▶ [WHAT YOU WILL DO] Check every line in the listing below for "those". Copy the ones where it occurs.

▶ [GIVEN MATERIAL]
====================

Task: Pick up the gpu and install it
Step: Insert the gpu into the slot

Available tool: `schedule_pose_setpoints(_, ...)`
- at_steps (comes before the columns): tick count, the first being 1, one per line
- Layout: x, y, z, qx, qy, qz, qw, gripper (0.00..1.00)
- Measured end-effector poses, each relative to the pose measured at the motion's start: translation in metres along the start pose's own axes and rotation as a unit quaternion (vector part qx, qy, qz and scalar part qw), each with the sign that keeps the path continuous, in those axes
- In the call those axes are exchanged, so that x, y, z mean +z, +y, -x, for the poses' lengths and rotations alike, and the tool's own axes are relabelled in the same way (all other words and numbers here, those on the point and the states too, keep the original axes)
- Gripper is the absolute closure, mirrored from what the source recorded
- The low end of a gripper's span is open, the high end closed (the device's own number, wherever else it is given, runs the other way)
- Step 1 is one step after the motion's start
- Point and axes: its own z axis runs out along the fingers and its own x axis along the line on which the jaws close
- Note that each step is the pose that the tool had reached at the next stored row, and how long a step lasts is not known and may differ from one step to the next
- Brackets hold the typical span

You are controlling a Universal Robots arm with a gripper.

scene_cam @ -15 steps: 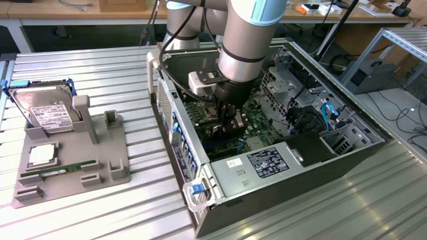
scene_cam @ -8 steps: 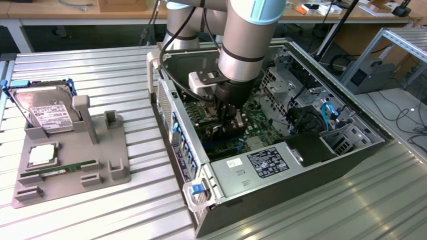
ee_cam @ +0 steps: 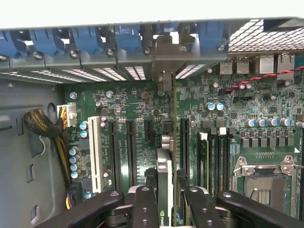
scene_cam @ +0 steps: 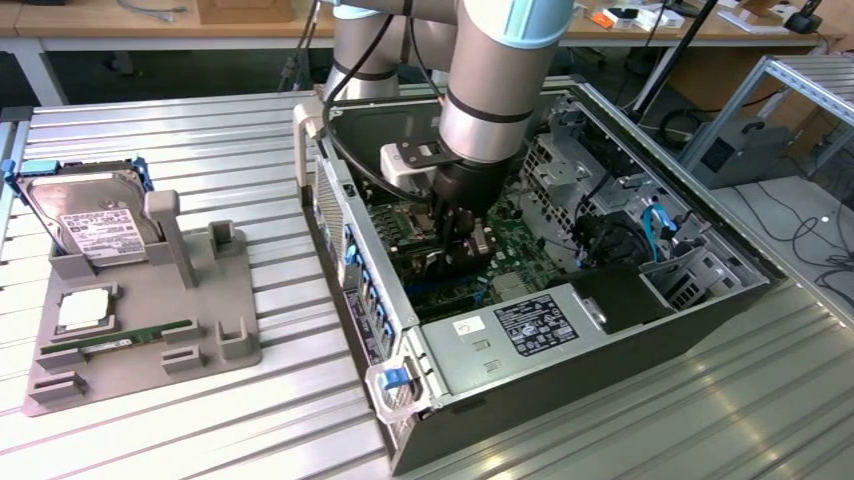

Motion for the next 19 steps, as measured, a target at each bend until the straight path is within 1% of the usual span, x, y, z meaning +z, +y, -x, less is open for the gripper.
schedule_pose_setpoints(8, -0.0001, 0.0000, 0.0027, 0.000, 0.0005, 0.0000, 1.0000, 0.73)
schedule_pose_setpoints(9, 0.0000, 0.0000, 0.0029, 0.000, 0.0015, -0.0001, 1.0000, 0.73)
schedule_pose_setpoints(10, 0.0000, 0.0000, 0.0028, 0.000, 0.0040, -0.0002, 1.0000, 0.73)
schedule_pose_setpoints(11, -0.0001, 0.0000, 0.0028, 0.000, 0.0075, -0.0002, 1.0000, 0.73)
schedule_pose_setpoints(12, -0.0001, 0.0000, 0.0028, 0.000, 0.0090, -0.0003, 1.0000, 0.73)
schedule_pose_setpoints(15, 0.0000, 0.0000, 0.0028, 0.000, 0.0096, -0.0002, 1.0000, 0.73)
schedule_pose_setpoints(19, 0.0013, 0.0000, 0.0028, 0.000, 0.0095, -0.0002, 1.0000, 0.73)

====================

▶ [RESULT OF THE EXERCISE]
- Measured end-effector poses, each relative to the pose measured at the motion's start: translation in metres along the start pose's own axes and rotation as a unit quaternion (vector part qx, qy, qz and scalar part qw), each with the sign that keeps the path continuous, in those axes
- In the call those axes are exchanged, so that x, y, z mean +z, +y, -x, for the poses' lengths and rotations alike, and the tool's own axes are relabelled in the same way (all other words and numbers here, those on the point and the states too, keep the original axes)

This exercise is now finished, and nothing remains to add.